Relieved but further paranoid for the preservation of the hard-to-measure magic, I got out my photographs from earlier, and asked him if there was anything different between the photograph and this bike. There was! The other bike had had some kind of fancy suspension seat post installed. They had the same for sale, so I asked for it. I rode the bike around half the block and back, and couldn’t tell if it was amazing, but it really was a short and constrained ride, and what more could I reasonably do? I bought it.

We could barely push its giant, heavy body into the back of the car, and it made an alarming cracking sound, which hopefully was just the light changing position. We took it home.

Another day, I took it out for a little ride, and it was great to power up the hills of San Francisco, and shoot along the flats. It’s the kind of bike that only adds power when you pedal, so it seemed that riding was still a lot of exercise, but your exertions got you all around the city, instead of half way up the nearest hill. And while I just meant to have a little ride, I went further around the city than I may have ever been on a single outing. What had been an intractable country of mountainous slopes and distances and intersections like war zones was shrunk to my scale. And I felt safer, though faster, because usually getting out of the way of things requires my own feeble strength, which might be completely overcome by starting on a little bit of a bump or something. Now I could more move when I wanted. And I could go fast enough to feel no guilt riding in the middle of the car lane, rather than the door-prone bicycle lane. I was as about as fast as cars, and nimble.

I had to admit though that it wasn’t the joy I had sought so hard. It was merely mundanely good. And I was tense, and San Francisco was frightening, and cars were everywhere, and it was all exhausting. Maybe now I was just too stressed, and it would be good later? Or maybe the bike was somehow adjusted slightly wrong, and the potential for that same joy could never be found among the myriad possible positional combinations? About twenty minutes from home, I realized that I actually couldn’t leave the bike and walk without my back hurting a lot. So, questionably, I got back on it, which was bearable, and rode home. I spent the next day or so in bed.

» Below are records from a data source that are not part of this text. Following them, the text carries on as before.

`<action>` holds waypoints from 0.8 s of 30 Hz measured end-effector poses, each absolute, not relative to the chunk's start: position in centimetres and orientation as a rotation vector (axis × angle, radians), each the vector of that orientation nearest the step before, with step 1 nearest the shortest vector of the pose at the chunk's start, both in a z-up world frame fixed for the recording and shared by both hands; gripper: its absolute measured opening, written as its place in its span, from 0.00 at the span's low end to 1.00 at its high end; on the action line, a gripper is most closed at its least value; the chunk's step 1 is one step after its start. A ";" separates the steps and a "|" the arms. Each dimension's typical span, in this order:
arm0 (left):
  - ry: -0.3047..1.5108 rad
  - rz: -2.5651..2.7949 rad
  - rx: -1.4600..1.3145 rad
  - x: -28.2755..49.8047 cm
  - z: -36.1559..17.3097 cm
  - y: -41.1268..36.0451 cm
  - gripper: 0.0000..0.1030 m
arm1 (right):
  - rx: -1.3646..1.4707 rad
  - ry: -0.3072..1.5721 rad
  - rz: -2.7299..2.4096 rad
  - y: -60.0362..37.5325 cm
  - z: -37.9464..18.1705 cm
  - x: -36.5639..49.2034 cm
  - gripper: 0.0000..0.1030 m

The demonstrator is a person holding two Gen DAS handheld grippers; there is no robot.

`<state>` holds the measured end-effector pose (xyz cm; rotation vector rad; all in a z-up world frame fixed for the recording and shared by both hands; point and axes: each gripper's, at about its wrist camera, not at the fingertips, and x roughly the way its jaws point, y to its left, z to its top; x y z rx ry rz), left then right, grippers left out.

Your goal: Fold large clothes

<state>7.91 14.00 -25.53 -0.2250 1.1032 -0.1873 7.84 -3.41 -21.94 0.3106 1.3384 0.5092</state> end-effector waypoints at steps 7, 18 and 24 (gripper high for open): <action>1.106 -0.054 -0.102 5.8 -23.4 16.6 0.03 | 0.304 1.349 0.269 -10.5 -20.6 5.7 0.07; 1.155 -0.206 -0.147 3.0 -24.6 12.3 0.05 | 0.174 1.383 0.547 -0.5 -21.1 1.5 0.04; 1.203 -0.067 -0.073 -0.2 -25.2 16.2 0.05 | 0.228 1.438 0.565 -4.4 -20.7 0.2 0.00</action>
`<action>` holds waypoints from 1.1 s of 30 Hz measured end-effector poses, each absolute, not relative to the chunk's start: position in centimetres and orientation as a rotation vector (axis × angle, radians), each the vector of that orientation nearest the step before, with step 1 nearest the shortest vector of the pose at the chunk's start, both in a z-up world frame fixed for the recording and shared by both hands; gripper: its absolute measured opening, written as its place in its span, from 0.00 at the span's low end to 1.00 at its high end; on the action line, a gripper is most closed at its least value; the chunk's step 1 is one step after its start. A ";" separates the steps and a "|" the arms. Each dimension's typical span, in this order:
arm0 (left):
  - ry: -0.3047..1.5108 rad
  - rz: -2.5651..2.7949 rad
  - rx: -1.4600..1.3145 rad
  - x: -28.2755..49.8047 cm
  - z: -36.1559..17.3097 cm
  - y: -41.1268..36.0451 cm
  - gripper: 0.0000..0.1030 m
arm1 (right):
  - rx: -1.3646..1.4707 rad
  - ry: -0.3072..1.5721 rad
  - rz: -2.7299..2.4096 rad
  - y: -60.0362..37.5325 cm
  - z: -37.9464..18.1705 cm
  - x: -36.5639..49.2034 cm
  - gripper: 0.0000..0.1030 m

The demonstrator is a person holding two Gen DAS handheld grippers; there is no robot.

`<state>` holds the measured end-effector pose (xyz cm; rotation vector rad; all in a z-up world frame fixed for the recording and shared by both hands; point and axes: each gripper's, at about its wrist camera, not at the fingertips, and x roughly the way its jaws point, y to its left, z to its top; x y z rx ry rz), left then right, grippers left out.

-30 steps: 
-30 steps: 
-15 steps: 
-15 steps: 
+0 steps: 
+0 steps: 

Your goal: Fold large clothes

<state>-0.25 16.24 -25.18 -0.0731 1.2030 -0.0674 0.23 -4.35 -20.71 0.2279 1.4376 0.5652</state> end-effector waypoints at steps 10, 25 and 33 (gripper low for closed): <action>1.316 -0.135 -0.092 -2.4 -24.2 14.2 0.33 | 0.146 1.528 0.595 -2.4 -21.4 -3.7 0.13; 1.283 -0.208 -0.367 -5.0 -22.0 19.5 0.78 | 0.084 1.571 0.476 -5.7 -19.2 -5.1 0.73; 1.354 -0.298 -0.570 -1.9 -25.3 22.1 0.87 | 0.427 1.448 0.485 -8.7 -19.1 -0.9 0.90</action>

Shorter rides favored the hypothesis that it was fun but not extraordinary.

I returned to the first bike shop, and asked a man there to adjust my new bike to be exactly like their floor bike, ignoring the very likely possibility that they had adjusted the floor bike since my visit. He didn’t seem to obviously understand either the situation or my request, but was willing to make some changes, and phone me when done. He also sold me an expensive lock and some neat (and expensive) panniers. I went and tried to buy crepes, but the store was closed. But then I found a cafe and a restaurant next door to each other with back patios, a recent passion of mine, and took a nice iced coffee from one to the other, where I ate fries and read about words for an hour, in the company of a cat, someone else reading a book, and some kind of raw European music. It was pretty good. My phone died, because my life is too complicated and/or I’m an idiot. I went back to the bike store. He had changed some things, such as—promisingly—the angle of the handlebars. I rode home via the circle park, detouring to fly around it, iced coffee lodged in my front gear cables. It seemed amazing. But I’m uncertain, and doesn’t that mean it wasn’t? Well I smiled a lot on the way home, anyway.